▶ [Task instructions]
The string "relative" may appear in lines of the entries below. Report how many lines hold it, with only the number.

▶ [Working data]
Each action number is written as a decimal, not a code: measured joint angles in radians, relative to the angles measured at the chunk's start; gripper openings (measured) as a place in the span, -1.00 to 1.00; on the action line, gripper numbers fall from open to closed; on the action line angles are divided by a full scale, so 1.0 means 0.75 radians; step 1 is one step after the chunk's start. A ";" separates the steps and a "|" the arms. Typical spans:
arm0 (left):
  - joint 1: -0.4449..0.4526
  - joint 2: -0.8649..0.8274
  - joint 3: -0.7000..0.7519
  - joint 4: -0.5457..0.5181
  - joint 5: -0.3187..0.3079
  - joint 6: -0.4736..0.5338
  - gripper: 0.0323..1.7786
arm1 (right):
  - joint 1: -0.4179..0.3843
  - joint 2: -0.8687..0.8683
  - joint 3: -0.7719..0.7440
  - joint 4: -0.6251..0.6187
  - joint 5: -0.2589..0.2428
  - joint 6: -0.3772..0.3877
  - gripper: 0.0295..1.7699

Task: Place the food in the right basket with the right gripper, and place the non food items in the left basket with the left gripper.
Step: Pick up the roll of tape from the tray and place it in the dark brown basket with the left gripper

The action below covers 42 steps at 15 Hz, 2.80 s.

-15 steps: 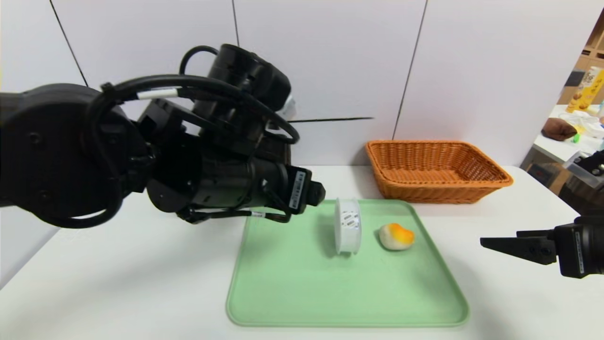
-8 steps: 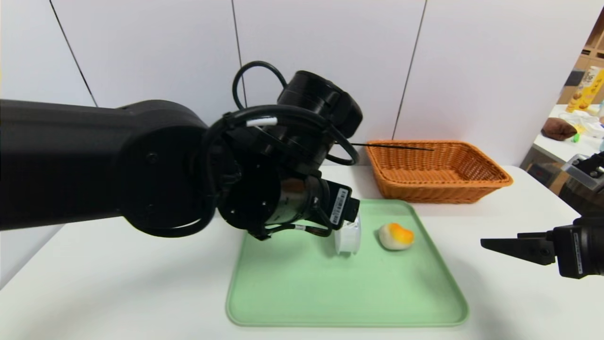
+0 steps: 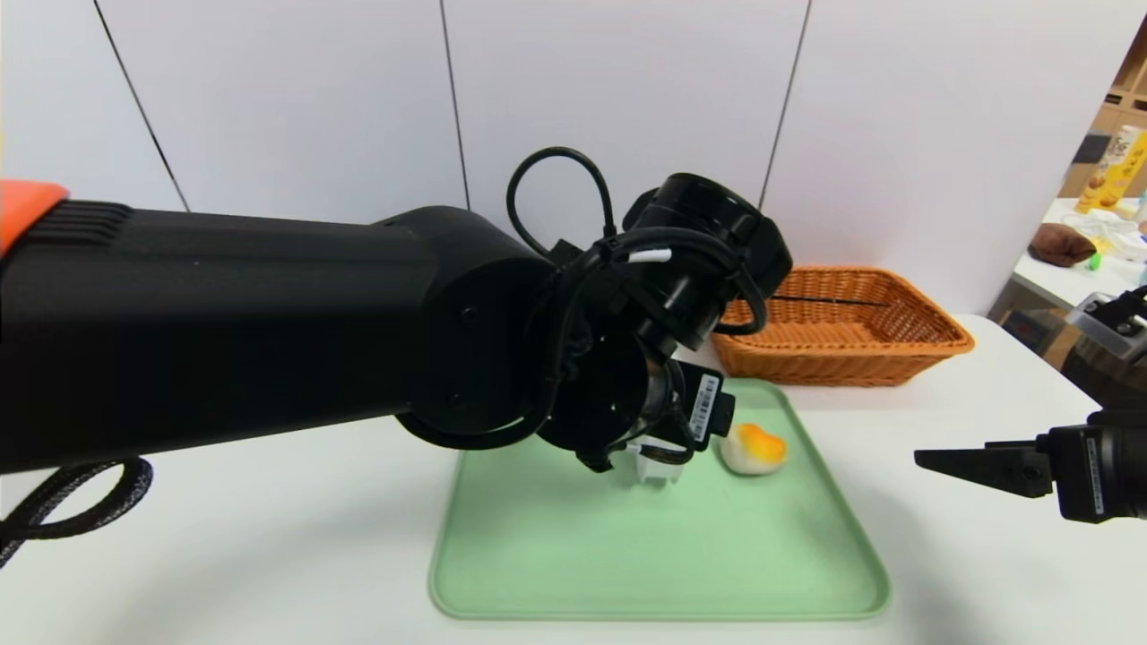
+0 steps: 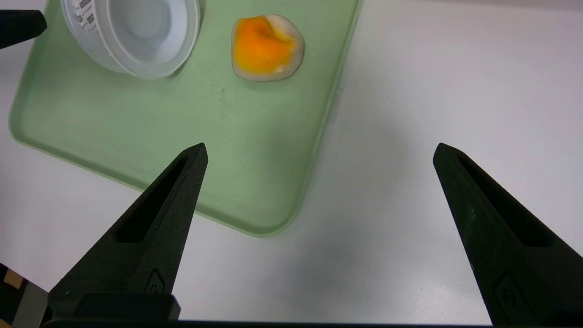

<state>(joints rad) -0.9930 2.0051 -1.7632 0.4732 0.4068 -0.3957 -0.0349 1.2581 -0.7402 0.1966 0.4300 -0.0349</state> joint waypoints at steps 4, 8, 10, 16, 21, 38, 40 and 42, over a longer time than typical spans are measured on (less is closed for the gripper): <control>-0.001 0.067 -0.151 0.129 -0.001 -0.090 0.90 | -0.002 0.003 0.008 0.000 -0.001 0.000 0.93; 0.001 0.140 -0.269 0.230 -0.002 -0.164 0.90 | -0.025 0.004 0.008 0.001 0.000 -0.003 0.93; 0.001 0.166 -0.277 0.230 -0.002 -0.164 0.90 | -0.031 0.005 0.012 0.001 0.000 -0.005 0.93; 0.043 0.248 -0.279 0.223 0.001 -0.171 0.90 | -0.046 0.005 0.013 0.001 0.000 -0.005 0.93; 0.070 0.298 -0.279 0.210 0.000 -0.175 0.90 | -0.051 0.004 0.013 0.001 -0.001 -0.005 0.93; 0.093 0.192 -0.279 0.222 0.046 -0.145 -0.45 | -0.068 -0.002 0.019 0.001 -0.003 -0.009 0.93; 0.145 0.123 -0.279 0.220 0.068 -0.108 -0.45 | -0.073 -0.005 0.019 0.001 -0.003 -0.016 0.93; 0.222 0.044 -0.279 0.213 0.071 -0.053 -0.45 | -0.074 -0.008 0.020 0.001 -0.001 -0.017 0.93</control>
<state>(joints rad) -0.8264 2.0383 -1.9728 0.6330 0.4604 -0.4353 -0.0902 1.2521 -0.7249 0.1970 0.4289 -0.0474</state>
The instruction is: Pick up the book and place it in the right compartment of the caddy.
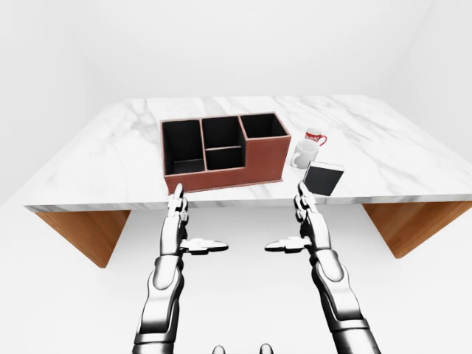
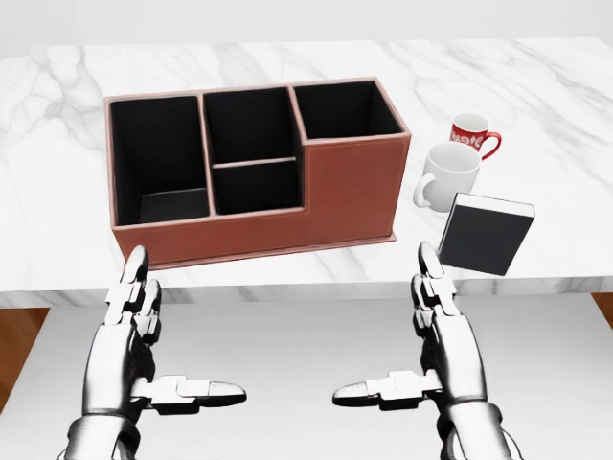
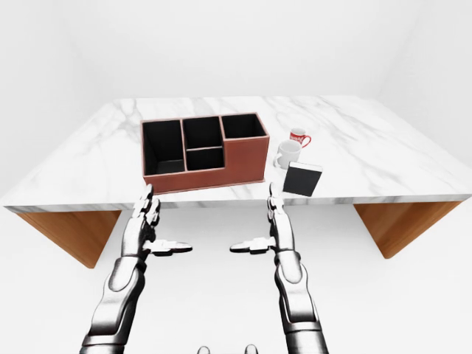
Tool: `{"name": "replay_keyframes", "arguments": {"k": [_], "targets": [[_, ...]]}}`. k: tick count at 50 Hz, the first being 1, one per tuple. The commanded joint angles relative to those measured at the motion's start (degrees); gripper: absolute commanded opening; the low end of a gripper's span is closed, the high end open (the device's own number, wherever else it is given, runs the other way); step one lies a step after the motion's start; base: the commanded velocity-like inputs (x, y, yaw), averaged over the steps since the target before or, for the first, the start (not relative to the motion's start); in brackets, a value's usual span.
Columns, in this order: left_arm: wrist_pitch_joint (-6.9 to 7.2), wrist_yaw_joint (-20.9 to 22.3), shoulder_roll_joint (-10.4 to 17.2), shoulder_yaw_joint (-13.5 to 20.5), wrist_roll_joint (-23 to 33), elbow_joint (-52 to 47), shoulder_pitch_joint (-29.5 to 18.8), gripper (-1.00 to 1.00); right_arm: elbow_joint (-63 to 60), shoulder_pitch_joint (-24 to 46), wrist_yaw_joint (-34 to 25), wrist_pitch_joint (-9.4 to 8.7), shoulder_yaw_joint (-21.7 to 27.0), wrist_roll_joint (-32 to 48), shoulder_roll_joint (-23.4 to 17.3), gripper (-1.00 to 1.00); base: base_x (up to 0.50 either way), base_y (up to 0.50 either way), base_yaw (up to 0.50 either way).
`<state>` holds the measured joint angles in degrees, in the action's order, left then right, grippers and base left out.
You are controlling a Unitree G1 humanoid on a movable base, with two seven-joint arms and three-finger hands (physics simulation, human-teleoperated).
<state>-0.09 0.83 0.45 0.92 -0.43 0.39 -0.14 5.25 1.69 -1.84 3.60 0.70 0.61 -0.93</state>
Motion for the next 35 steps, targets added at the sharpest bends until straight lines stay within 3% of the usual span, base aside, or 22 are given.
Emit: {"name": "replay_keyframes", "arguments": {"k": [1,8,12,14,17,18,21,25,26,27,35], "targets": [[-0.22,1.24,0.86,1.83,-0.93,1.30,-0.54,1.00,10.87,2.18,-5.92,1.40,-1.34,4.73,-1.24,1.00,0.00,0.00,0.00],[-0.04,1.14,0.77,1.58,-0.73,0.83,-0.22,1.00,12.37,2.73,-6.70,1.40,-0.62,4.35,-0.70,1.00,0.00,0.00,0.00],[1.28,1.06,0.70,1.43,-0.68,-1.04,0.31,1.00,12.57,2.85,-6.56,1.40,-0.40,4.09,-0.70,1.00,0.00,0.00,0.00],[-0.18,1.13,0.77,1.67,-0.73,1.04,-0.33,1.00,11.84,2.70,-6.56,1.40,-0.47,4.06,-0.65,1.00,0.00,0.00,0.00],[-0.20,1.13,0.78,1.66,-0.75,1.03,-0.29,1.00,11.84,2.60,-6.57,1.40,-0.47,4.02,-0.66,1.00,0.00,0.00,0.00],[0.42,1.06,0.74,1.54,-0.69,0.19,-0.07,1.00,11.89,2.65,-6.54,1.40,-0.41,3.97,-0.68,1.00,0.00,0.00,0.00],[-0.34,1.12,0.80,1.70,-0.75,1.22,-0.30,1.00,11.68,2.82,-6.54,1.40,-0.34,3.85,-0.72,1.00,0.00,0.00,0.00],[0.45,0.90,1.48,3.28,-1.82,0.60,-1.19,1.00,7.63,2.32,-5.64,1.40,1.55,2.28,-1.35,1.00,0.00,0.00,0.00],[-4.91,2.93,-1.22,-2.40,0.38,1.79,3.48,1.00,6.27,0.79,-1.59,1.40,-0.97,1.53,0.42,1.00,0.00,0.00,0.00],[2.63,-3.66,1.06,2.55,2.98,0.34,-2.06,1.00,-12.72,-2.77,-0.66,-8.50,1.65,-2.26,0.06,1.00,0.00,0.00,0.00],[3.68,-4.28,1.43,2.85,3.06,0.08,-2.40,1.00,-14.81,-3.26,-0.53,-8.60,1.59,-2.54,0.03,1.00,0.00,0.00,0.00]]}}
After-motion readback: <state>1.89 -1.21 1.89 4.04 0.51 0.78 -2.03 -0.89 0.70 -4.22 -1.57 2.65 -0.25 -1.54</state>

▶ [Written solution]
2